Stored data entries
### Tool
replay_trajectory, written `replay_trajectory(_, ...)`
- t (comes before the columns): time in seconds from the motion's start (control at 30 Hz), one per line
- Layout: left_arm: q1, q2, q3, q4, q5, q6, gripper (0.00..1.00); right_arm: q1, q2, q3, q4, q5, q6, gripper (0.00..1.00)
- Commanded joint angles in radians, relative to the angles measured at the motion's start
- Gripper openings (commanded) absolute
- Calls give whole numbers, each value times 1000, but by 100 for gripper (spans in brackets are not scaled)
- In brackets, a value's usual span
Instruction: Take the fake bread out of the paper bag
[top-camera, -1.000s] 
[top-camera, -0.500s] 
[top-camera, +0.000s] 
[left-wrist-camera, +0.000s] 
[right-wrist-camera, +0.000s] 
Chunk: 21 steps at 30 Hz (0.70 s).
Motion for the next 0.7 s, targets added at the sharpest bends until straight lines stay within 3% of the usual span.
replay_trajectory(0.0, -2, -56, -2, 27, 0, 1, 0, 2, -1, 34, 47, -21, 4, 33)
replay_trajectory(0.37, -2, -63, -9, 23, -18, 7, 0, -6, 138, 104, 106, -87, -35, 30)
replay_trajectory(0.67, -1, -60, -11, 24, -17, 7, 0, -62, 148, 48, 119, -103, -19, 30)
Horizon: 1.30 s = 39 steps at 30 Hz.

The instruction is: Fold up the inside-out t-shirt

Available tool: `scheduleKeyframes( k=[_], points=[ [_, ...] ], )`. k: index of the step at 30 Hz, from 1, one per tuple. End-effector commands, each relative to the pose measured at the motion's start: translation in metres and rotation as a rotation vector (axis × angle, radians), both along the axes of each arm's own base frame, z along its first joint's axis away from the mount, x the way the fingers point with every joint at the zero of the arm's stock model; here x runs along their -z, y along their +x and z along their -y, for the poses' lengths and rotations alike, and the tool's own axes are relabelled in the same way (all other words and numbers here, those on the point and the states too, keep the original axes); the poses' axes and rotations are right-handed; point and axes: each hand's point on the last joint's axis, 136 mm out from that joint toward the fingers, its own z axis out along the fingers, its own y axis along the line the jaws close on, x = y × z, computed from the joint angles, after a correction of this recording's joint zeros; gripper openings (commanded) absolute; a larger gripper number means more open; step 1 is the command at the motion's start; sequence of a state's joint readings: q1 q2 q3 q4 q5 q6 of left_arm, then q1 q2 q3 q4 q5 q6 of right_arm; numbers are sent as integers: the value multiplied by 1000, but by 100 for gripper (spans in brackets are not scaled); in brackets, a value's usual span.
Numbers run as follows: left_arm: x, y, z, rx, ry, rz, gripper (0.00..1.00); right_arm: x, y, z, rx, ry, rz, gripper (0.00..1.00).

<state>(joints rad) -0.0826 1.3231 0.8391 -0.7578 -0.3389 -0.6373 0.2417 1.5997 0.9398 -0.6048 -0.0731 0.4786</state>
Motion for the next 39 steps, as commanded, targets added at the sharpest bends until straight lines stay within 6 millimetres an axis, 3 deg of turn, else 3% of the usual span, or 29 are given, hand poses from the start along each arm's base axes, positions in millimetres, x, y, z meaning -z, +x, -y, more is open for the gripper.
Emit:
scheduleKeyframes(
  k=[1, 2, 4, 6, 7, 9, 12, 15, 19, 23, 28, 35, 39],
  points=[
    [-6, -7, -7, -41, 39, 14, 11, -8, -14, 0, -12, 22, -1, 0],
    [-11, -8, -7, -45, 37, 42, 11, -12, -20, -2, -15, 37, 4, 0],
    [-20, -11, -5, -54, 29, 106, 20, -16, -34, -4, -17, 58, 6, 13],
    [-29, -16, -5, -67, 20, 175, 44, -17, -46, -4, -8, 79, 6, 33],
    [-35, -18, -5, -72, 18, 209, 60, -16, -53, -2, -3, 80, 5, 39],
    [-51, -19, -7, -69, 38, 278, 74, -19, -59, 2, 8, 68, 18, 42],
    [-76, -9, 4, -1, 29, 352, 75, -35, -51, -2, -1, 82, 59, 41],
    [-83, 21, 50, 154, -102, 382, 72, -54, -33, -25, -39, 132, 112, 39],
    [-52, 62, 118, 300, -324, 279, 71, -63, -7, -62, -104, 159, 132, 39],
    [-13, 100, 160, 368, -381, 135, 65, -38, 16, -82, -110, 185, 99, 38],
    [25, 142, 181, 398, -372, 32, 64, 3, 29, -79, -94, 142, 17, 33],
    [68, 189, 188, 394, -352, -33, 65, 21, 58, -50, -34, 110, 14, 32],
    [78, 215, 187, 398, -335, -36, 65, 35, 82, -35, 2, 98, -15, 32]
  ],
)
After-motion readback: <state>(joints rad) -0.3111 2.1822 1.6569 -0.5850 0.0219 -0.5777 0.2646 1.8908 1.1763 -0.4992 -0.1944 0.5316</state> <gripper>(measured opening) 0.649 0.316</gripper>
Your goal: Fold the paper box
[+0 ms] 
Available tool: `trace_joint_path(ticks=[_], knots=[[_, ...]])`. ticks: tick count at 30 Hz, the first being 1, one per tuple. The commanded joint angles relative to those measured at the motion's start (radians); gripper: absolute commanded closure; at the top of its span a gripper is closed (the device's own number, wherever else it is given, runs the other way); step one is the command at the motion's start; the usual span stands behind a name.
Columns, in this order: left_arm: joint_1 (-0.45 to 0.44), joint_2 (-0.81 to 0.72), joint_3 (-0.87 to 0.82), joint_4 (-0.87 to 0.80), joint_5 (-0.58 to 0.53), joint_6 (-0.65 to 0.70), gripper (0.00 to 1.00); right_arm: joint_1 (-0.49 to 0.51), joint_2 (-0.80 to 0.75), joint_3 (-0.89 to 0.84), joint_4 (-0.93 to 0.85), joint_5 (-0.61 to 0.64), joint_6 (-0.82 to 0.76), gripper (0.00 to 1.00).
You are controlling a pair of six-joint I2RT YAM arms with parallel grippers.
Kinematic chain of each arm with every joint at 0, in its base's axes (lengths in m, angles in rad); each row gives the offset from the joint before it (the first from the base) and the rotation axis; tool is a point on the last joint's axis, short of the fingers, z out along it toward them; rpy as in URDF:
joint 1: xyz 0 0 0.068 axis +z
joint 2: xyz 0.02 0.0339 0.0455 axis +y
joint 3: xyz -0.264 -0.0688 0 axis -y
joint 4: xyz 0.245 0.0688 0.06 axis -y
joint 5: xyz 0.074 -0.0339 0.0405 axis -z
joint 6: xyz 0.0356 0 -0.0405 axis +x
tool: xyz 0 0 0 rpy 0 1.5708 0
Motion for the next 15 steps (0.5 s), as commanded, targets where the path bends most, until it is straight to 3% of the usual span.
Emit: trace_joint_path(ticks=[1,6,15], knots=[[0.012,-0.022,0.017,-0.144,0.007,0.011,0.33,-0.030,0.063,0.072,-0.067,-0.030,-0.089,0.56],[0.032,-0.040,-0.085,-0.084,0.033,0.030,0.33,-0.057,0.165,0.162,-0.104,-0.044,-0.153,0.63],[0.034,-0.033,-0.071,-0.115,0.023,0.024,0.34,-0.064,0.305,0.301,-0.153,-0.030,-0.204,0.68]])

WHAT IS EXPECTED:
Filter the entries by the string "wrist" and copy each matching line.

RESPONSE AREA:
[left-wrist-camera, +0.000s] 
[right-wrist-camera, +0.000s] 

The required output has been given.